Un pays multispécialisé
Titré « 300 décisions pour changer la France », le rapport balaie tout le spectre de l’économie, plaidant ainsi pour un pays multispécialisé : dans le low-cost et les nanotechnologies, dans les services à la personne et la finance. Presque toujours, il met l’accent sur l’ouverture (des professions réglementées, du secteur de la distribution, du marché du travail aux étrangers, du cumul emploi-retraite, du travail le dimanche, des effectifs de Normale sup ou de Polytechnique…) plutôt que sur la sanction. Jacques Attali ne propose, par exemple, ni de relever l’âge de départ à la retraite ni de contrôler davantage les chômeurs, restant assez flou sur l’instauration d’un bonus-malus pour orienter les comportements des entreprises en matière d’embauche ou pour plafonner les indemnités chômage. Et il ne préconise de quotas pour assurer la diversité aux élections que « faute d’autres moyens ». Son rapport est déjà commenté comme d’inspiration libérale. Il invite, à tout le moins, à un vaste mouvement de dérégulation.
« En bloc » ou pas du tout
Nombre de ses propositions (réduction des délais de paiement de l’Etat aux PME, création de pôles d’enseignement supérieur, réforme de la représentativité, rupture à l’amiable du contrat de travail…) légitiment au passage la politique de réforme menée depuis le printemps dernier. « Celles des décisions impliquant un coût budgétaire nouveau sont toutes financées, et respectent l’objectif de réduction de 1 % de la part des dépenses publiques dans le PIB », assure par ailleurs la commission, qui a pris soin de préconiser l’apport de fonds privés pour l’université, le très haut débit ou les « Ecopolis », ces villes nouvelles modèles d’écologie et de technologie.

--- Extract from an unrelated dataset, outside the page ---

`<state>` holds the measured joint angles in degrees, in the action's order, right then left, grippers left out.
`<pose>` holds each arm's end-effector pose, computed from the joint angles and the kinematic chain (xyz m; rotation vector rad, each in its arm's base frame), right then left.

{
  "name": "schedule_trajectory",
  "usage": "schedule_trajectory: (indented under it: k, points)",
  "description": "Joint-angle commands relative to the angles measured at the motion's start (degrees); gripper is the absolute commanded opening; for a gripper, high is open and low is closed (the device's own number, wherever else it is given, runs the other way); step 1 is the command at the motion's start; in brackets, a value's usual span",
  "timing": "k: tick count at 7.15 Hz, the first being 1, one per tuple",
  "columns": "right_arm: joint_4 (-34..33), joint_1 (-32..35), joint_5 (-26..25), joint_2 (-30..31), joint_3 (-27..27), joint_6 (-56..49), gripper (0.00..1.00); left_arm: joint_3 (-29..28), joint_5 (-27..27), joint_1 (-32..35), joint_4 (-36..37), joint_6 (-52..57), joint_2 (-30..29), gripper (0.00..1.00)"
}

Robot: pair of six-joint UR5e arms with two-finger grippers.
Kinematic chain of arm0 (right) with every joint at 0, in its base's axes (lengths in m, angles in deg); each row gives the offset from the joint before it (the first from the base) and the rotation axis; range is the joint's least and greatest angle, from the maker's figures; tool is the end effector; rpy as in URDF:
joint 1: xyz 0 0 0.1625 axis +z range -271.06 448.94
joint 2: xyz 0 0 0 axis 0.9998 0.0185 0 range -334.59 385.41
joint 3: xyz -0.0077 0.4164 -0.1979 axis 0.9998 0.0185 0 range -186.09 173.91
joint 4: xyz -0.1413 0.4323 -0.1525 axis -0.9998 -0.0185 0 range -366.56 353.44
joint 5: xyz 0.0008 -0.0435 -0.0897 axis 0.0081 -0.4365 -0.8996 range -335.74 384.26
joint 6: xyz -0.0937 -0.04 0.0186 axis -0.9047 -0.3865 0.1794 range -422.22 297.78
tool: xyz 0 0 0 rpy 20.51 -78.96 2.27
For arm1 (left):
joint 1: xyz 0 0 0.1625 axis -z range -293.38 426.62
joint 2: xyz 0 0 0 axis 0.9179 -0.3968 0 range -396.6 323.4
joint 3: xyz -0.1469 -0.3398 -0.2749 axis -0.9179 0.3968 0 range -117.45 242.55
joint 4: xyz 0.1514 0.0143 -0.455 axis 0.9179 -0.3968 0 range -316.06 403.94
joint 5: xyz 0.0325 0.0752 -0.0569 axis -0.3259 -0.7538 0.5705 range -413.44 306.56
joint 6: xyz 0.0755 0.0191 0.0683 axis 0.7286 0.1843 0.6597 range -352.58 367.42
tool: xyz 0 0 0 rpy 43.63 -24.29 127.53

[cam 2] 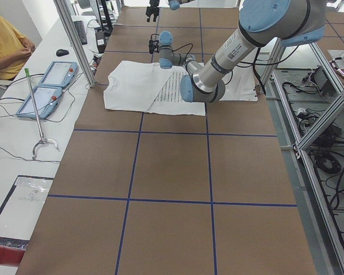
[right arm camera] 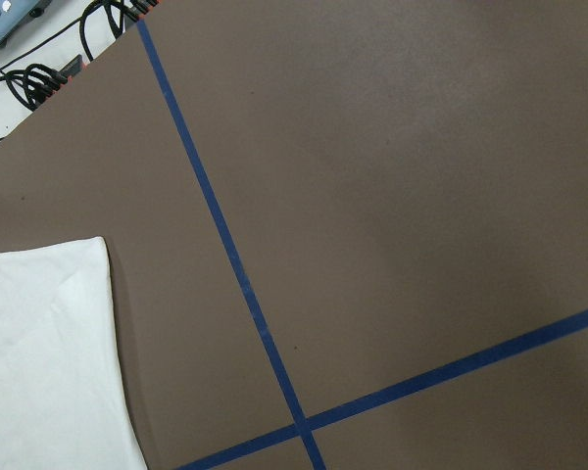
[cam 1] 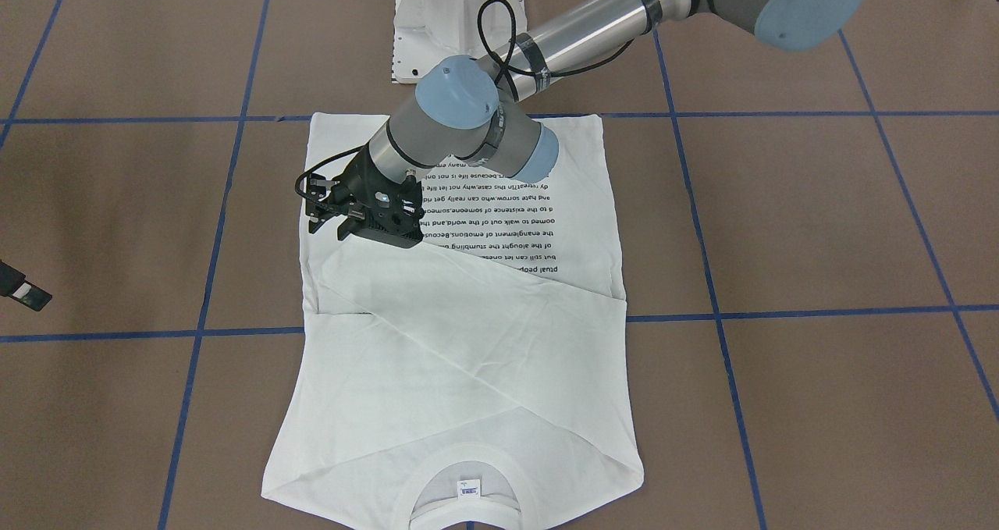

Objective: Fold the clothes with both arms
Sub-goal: 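Carry the sleeve with the left gripper across the shirt toward the collar, then release the sleeve and withdraw the left gripper while the right gripper moves to the hem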

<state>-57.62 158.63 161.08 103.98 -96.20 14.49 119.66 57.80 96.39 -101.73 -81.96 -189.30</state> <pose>-0.1753 -0.6399 0.4904 -0.0212 -1.1347 0.5189 0.7456 -0.5368 0.0529 0.0971 1.4955 -0.1335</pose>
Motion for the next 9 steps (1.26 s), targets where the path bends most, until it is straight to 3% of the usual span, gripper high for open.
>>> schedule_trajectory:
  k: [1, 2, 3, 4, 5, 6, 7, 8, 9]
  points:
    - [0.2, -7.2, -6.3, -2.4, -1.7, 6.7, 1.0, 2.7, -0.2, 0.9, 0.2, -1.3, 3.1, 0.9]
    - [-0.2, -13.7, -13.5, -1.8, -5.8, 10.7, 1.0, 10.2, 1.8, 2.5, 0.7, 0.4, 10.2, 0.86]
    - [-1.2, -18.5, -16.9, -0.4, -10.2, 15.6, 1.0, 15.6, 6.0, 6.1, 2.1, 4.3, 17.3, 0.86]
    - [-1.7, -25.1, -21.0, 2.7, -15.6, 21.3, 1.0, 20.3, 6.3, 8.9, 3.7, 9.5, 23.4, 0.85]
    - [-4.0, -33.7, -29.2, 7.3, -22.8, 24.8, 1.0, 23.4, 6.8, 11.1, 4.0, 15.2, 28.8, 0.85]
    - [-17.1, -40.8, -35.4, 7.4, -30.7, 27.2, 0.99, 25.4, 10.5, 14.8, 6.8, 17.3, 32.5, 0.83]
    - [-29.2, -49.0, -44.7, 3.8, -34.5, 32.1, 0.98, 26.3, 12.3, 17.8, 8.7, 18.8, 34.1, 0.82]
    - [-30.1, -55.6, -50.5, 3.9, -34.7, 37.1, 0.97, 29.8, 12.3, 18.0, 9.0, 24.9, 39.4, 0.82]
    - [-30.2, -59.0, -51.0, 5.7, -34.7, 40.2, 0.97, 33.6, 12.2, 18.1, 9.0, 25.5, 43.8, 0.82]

Il n’empêche : même s’il se veut « prêt à l’emploi », le travail de la commission Attali risque d’apparaître assez largement irréaliste, a fortiori dans les délais impartis. D’autant qu’il ne propose pas de méthode. Et que l’ancien conseiller de François Mitterrand prévient noir sur blanc : pas question que l’exécutif picore ici ou là, fasse sa « shopping list ». Son oeuvre est à prendre « en bloc » ou pas du tout. « Ce que vous proposerez, nous le ferons », avait imprudemment assuré Nicolas Sarkozy en installant la commission.